PSD e CDS questionam credibilidade de estudo sobre 1º ciclo do ensino básico 
28.01.2009 - 17:33 Por Romana Borja-Santos
As políticas económicas e sociais eram o principal tema do debate quinzenal com o primeiro-ministro, que se realizou esta tarde na Assembleia da República. Contudo, o estudo sobre as “Políticas de valorização do primeiro ciclo do ensino básico em Portugal”, apresentado segunda-feira pelo Governo, foi também trazido para o hemiciclo pela oposição, que acusou José Sócrates de o atribuir indevidamente à OCDE (Organização para a Cooperação e Desenvolvimento Económico).
A questão foi introduzida pelo líder parlamentar do PSD, Paulo Rangel. José Sócrates considerou a pergunta “previsível” e apoiou-se na leitura do estudo para responder às “inquietantes dúvidas” do deputado, que acusou de não ter lido o documento. Segundo o primeiro-ministro, o Executivo nunca atribuiu o estudo à OCDE. E citou o prefácio do documento para mostrar que “segue de perto a metodologia e abordagem da OCDE” mas que foi feito por “peritos internacionais independentes”.
O assunto foi reintroduzido mais tarde pelo líder do CDS-PP, Paulo Portas, que recordou ter apoiado várias medidas do Governo para o primeiro ciclo e ser contra “qualquer fim de chumbos ou retenções”. O deputado democrata-cristão questionou o Governo sobre as razões para este estudo ser válido e um outro da OCDE sobre a economia, apresentado em Novembro, ter sido rejeitado. Para o CDS, este apresentava previsões mais realistas que as do Executivo sobre os índices económicos, que acabaram por se revistos já este ano.
“Propaganda”
Na resposta a José Sócrates, o PSD não se mostrou satisfeito com as justificações e insistiu que a própria organização já veio desmentir qualquer vínculo com o relatório. Depois, apontou o dedo aos critérios seguidos, considerando insuficiente a consulta de sete autarquias – na sua maioria socialistas – e de dez escolas para apresentar resultados. “Um Governo que monta esta encenação (...) só por razões de propaganda não tem credibilidade nem merece a confiança dos portugueses”, acrescentou Paulo Rangel, que apelidou o documento de “relatório do facilitismo”. E questionou: “Se esse relatório é tão bom e tão credível porque é que teve necessidade de mentir?”
O primeiro-ministro insistiu que o problema do PSD é não suportar e estar contra o sucesso do país “por ciúme e inveja”. E acrescentou: “Sempre desconfiei dos fariseus que andam sempre com a verdade na boca e na primeira oportunidade não receiam recorrer à mais vil mentira”.
Depois de uma intervenção do líder parlamentar socialista Alberto Martins, Sócrates retomou o tema do estudo com metodologia OCDE. Desta vez o primeiro-ministro destacou os resultados que as medidas do Executivo estão a produzir e assegurou que “nunca tinha ouvido tantos elogios e de forma tão concentrada” como na apresentação do relatório.
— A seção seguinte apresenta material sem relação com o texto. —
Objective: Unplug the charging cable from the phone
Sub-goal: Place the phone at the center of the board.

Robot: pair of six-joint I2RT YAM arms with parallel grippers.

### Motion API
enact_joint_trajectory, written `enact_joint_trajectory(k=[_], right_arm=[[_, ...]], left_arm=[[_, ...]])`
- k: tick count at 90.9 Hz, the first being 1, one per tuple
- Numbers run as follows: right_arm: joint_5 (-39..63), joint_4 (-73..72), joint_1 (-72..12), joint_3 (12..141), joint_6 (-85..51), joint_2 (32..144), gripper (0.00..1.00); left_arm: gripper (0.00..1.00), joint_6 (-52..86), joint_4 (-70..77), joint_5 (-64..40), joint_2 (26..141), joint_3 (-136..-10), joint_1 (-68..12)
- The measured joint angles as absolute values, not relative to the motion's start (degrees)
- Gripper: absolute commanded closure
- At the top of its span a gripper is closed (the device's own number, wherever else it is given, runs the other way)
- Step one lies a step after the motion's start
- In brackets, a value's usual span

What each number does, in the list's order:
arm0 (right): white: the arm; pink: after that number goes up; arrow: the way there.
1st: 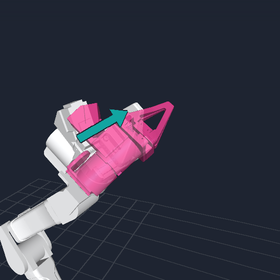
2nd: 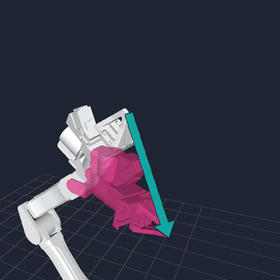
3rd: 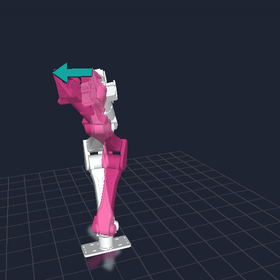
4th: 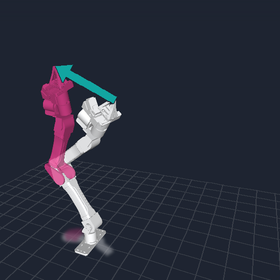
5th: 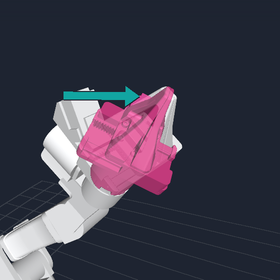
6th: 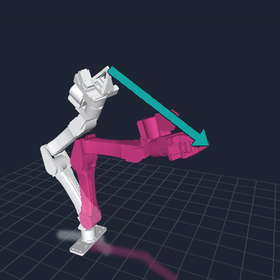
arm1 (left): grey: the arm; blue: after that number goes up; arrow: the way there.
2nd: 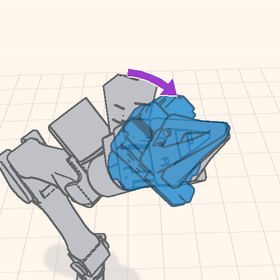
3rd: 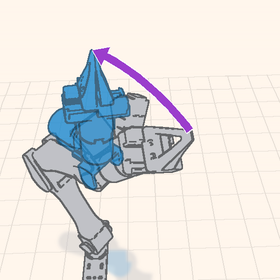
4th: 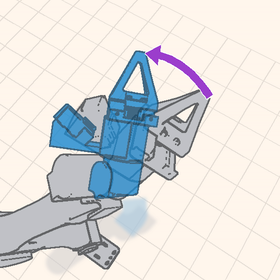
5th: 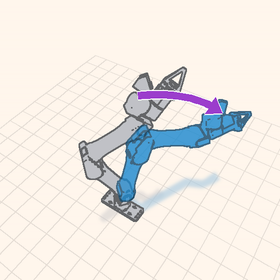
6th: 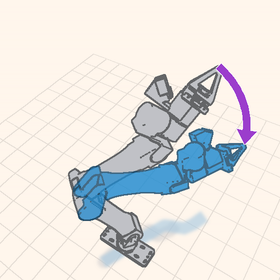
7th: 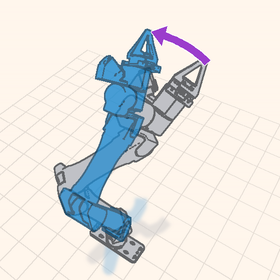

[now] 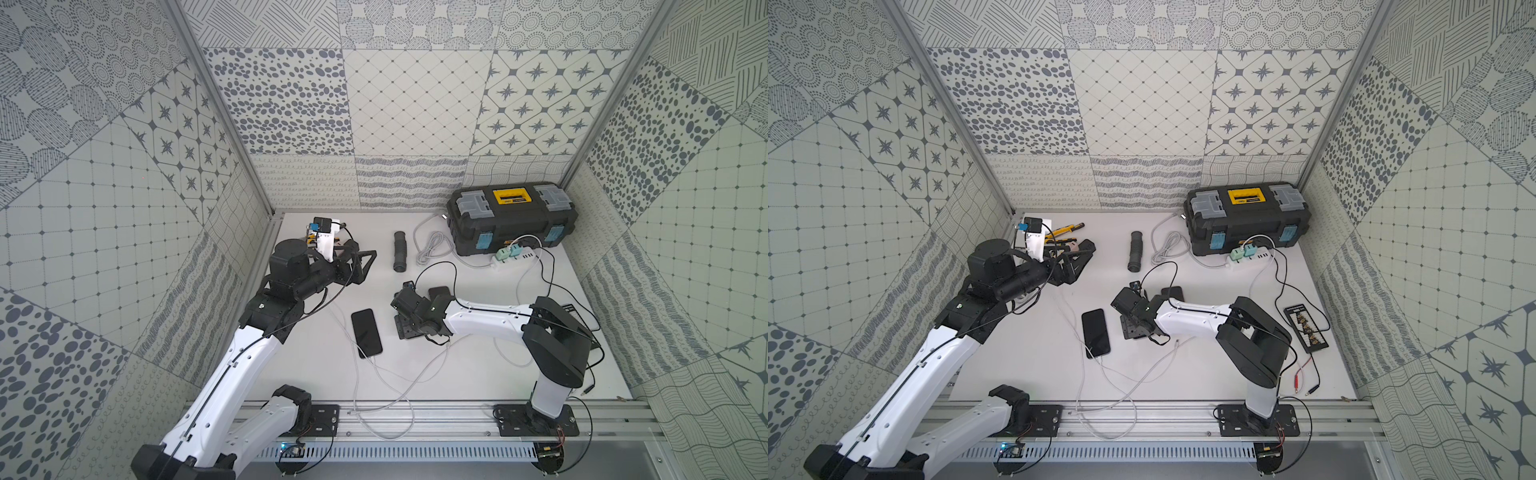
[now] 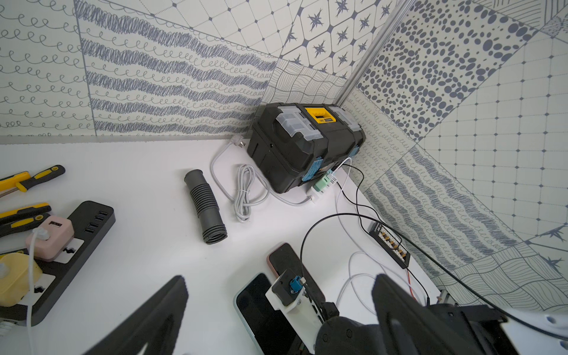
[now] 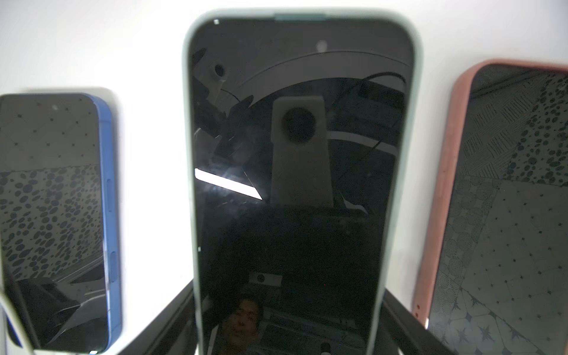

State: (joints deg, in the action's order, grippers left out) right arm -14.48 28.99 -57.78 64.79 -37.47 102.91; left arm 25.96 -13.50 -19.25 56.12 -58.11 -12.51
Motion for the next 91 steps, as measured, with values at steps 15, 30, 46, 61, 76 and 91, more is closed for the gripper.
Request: enact_joint_trajectory(k=[15, 30, 46, 61, 76, 91], right_arm=[[-14.5, 29.0, -57.7, 64.8, -38.0, 104.3, 0.37], [-14.5, 29.1, -57.7, 64.8, -38.4, 105.2, 0.34], [-14.5, 29.3, -57.7, 64.8, -38.6, 105.3, 0.26], [-14.5, 29.4, -57.7, 64.8, -38.6, 105.3, 0.16], [-14.8, 29.4, -57.7, 64.9, -38.5, 105.3, 0.05], [-15.9, 30.9, -57.8, 66.8, -38.1, 105.3, 0.03]], left_arm=[[0.02, 26.0, -13.5, -19.1, 56.1, -58.1, -12.5], [0.02, 25.9, -13.6, -19.0, 55.9, -58.1, -12.5], [0.02, 25.9, -13.9, -18.6, 55.6, -58.1, -12.5], [0.02, 25.7, -13.9, -18.5, 55.5, -58.1, -12.5], [0.02, 25.5, -13.9, -18.2, 55.5, -58.1, -12.5], [0.02, 25.5, -14.0, -18.2, 55.5, -58.1, -12.5]])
O chefe de Governo acusou também o PSD de “negar a evidência” e de ser contra as estatísticas, que são “um elemento essencial para avaliar”.
A deputada Manuela de Melo veio ajudar o secretário-geral do PS, sustentando que em quatro anos o Executivo já mudou muito a qualificação dos portugueses e acusando a oposição de associar sempre os bons resultados a facilitismo.
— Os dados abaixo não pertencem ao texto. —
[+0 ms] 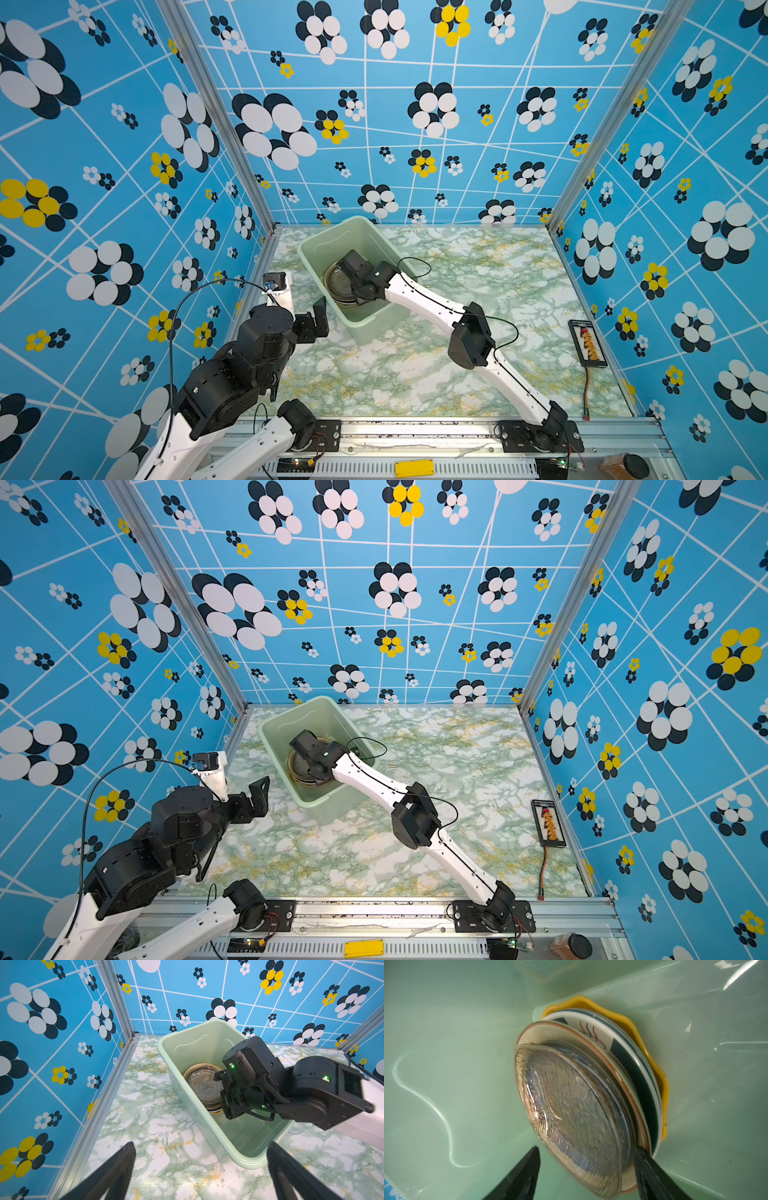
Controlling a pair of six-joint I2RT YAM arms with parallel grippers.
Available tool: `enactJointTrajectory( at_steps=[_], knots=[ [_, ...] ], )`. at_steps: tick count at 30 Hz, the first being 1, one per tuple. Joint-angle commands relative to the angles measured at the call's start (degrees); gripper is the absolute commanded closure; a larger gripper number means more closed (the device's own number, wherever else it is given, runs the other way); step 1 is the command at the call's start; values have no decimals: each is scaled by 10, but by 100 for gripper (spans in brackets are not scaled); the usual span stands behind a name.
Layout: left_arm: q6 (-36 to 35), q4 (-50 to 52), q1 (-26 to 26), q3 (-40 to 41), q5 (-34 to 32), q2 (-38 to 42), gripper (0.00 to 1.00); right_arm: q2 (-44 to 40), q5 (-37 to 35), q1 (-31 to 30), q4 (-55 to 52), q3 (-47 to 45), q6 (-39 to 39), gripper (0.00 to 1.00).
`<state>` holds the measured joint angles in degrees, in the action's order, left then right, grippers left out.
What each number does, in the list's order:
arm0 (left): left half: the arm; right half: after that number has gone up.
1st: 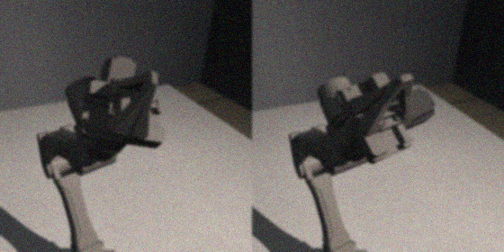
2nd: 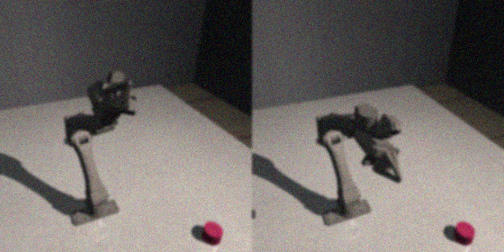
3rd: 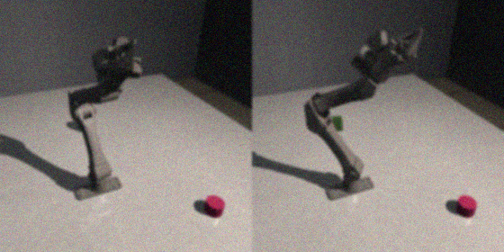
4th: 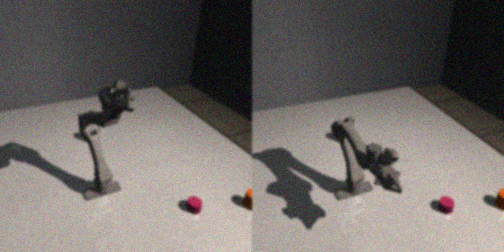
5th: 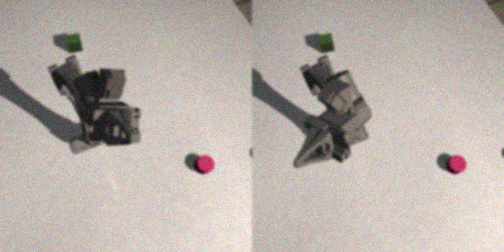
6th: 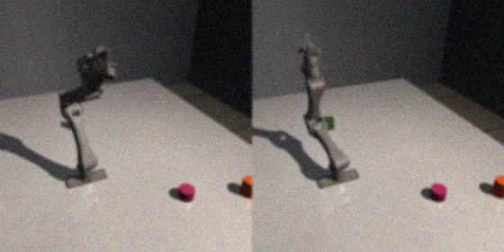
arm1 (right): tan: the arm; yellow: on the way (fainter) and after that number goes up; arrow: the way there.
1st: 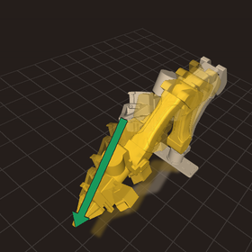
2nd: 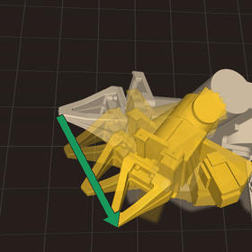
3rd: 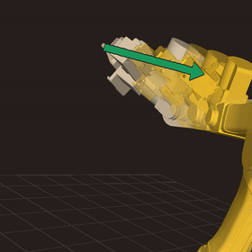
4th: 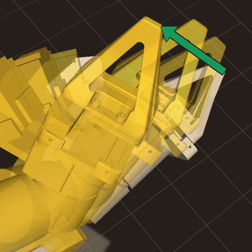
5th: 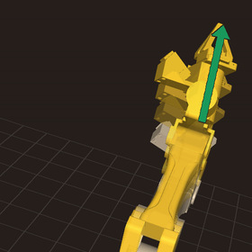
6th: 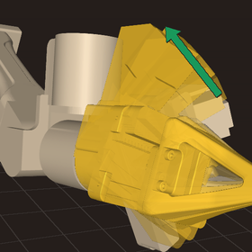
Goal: Place the plates into the plastic bin on the countertop
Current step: Place the plate in the plastic bin, then pick up the plate from the center of the table.
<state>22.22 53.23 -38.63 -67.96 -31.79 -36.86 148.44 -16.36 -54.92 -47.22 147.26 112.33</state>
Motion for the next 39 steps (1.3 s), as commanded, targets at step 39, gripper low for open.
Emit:
enactJointTrajectory(
  at_steps=[39],
  knots=[
    [137, -47, -58, -151, 354, -277, 1, -733, 335, 342, 109, -847, -614, 36]
  ],
)
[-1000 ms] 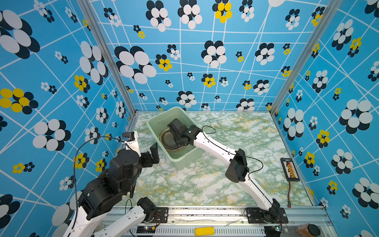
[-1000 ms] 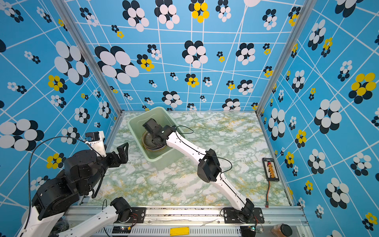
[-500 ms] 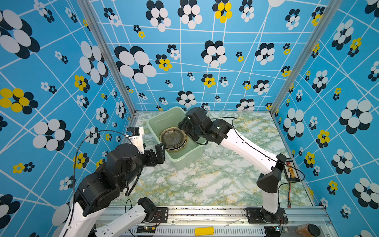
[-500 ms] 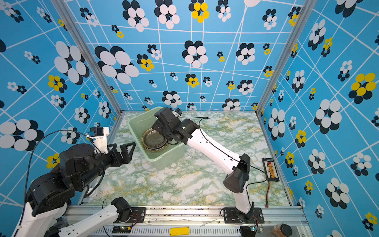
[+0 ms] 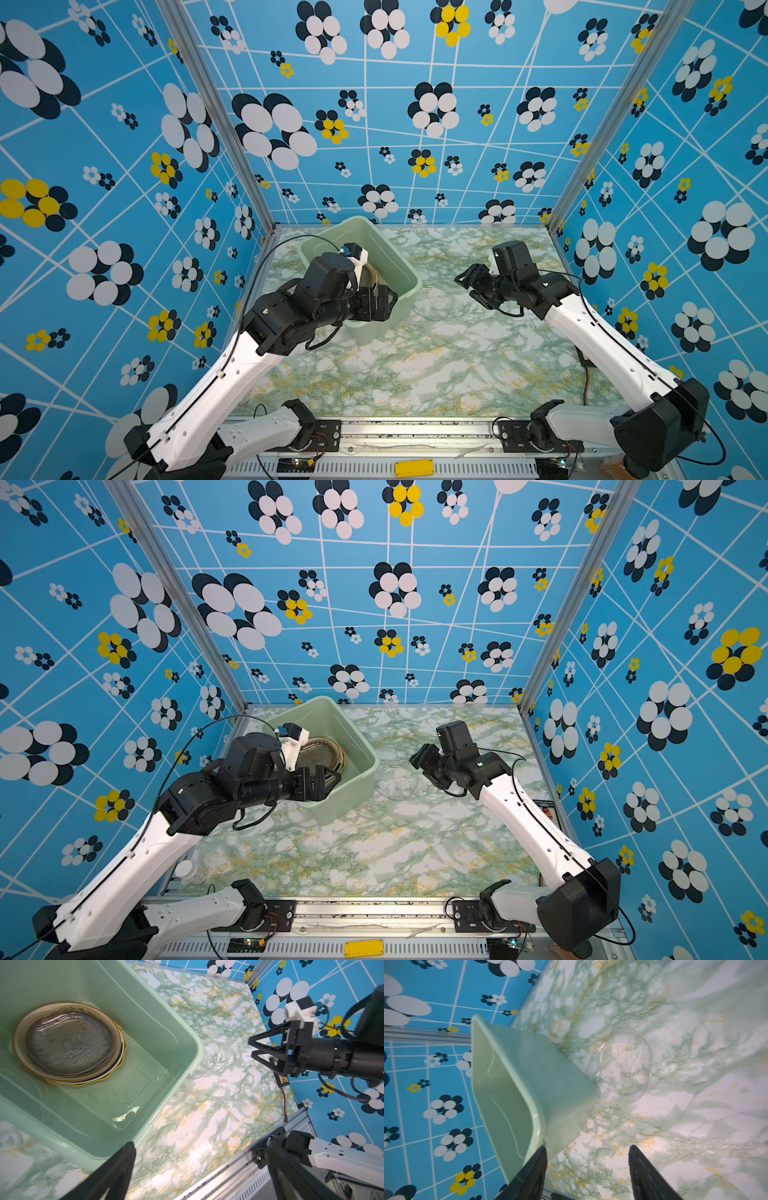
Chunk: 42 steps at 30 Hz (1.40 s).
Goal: Place the plates into the plastic bin on the countertop
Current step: Pick up the plate from the center of the table.
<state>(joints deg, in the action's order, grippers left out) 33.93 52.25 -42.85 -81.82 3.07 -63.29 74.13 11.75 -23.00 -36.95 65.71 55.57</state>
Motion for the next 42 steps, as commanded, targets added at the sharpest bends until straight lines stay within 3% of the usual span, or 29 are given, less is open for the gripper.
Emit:
enactJointTrajectory(
  at_steps=[1, 9, 17, 25, 42],
  knots=[
    [26, -43, -22, -12, 2, -20, 1, 19, 57, 30, 16, -43, -55, 36],
    [65, -84, -41, 7, -18, -36, 1, 161, 115, 43, 72, -59, -92, 44],
    [82, -77, -43, 18, -30, -14, 1, 235, 132, 43, 126, -56, -77, 51],
    [95, -63, -44, 36, -52, 23, 1, 289, 120, 41, 141, -31, -68, 59],
    [94, -66, -43, 19, -43, 4, 1, 339, 101, 41, 150, 3, -73, 89]
  ],
)
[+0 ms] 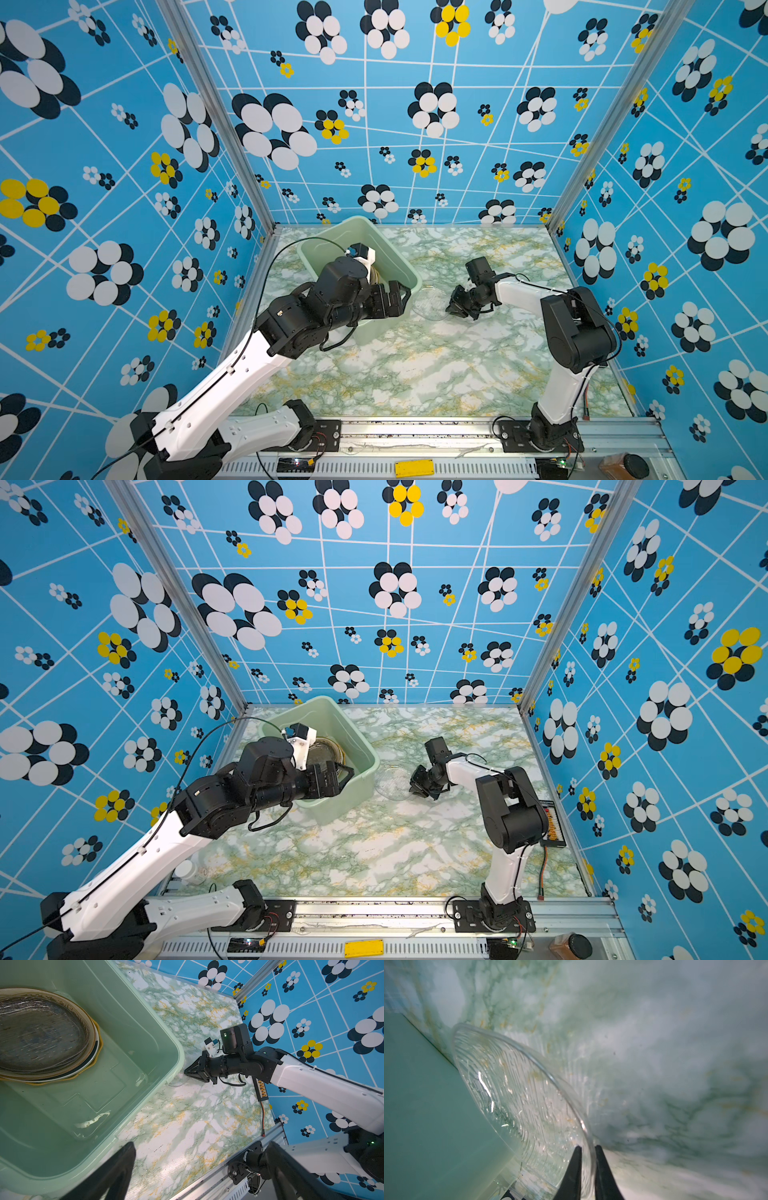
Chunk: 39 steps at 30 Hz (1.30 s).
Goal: Place the plates into the plastic bin on the countertop
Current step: Pick up the plate from the center of the table.
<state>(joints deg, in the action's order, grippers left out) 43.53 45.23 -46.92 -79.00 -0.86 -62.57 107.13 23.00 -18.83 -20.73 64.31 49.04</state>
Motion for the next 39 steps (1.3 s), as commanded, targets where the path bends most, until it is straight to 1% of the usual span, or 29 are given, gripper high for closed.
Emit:
enactJointTrajectory(
  at_steps=[1, 6, 9, 13, 18, 23, 28, 31, 32, 36, 39],
  knots=[
    [-2, 4, -3, -10, -4, -4, 1, 7, -11, -1, -16, 19, -10, 90],
    [-4, 10, -3, -21, -5, -3, 1, -4, -22, -1, -40, 25, -32, 100],
    [-4, 16, -3, -25, -6, -1, 1, -16, -28, 0, -53, 23, -39, 100],
    [-8, 23, -3, -31, -7, 5, 1, -54, -51, 0, -87, 20, -59, 100],
    [-9, 22, -3, -29, -11, 19, 1, -126, -88, 0, -158, 27, -103, 100],
    [-11, 26, -2, -25, -8, 31, 1, -209, -111, 0, -213, 26, -125, 100],
    [-20, 38, -2, -22, -12, 48, 1, -298, -101, 1, -253, 44, -123, 100],
    [-32, 50, 2, -24, -13, 57, 0, -342, -76, 0, -273, 75, -120, 100],
    [-37, 54, 4, -25, -11, 59, 0, -351, -63, -1, -279, 90, -120, 100],
    [-57, 62, 23, -29, 16, 54, 9, -361, -2, -21, -299, 150, -118, 100],
    [-59, 54, 40, -24, 37, 50, 13, -352, -1, -59, -319, 198, -119, 100]
  ],
)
O estudo em questão aplaude o encerramento de escolas "pequenas e ineficazes", a "oferta de escola a tempo inteiro", o "excelente modelo de formação contínua dos professores" e elogia as reformas educativas iniciadas em 2005, considerando que "reflectem uma visão política clara e um elevado nível de conhecimento estratégico". Os elogios às políticas do Governo foram recebidos com satisfação pelo primeiro-ministro, José Sócrates, que, na apresentação do relatório, segunda-feira, criticou a "lamentável atitude" dos partidos da oposição no debate político.
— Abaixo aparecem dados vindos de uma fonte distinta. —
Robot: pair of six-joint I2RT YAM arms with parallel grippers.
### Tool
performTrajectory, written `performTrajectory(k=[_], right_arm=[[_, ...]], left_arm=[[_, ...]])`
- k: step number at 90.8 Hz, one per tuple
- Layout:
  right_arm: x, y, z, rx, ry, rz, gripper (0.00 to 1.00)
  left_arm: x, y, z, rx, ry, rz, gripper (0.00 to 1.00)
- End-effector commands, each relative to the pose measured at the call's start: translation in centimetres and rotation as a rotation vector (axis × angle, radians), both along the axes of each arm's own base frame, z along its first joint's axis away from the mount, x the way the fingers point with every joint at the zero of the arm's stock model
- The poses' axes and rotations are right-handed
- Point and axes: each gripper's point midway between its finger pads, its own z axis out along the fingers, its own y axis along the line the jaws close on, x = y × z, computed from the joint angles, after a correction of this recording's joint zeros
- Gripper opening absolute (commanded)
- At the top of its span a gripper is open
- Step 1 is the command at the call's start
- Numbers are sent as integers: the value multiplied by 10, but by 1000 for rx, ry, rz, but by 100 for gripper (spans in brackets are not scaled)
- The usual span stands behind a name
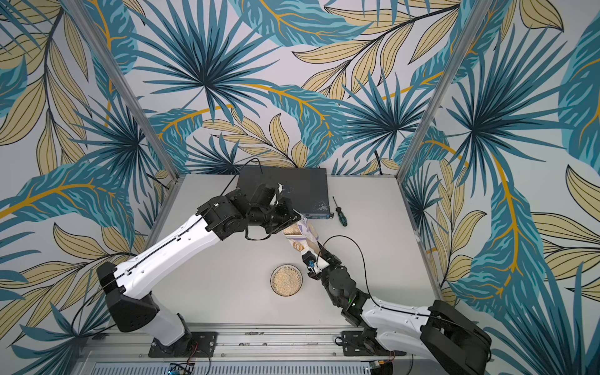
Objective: Pour the oats into the breakfast bowl
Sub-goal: Place the oats bag at the center of the board.
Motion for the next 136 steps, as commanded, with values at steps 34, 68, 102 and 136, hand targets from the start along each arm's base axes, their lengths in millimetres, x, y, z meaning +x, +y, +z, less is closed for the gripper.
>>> performTrajectory(k=[34, 68, 102, 136], right_arm=[[32, -19, -1, 400, 77, -43, 0], [36, -25, -44, 444, 202, -34, 4], [25, -27, -58, 403, 301, -25, 56], [19, -32, -63, 444, 398, -54, 76]], left_arm=[[56, -16, -18, 86, -33, 53, 0], [64, -28, -50, 141, 23, 28, 0], [62, -30, -71, 172, 65, 18, 0], [64, -36, -77, 157, 83, 22, 0]])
No entanto, o documento também tece algumas críticas e faz recomendações ao Executivo. Apesar de elogiar a adopção da "escola a tempo inteiro", aconselha-se a adopção de actividades de enriquecimento curricular mais viradas para a prática, já que muitas vezes decorrem em ambiente de sala de aula, "tornando o dia escolar muito longo para as crianças". Por outro lado, os peritos internacionais também tecem críticas às formas de contratação dos monitores destas actividades.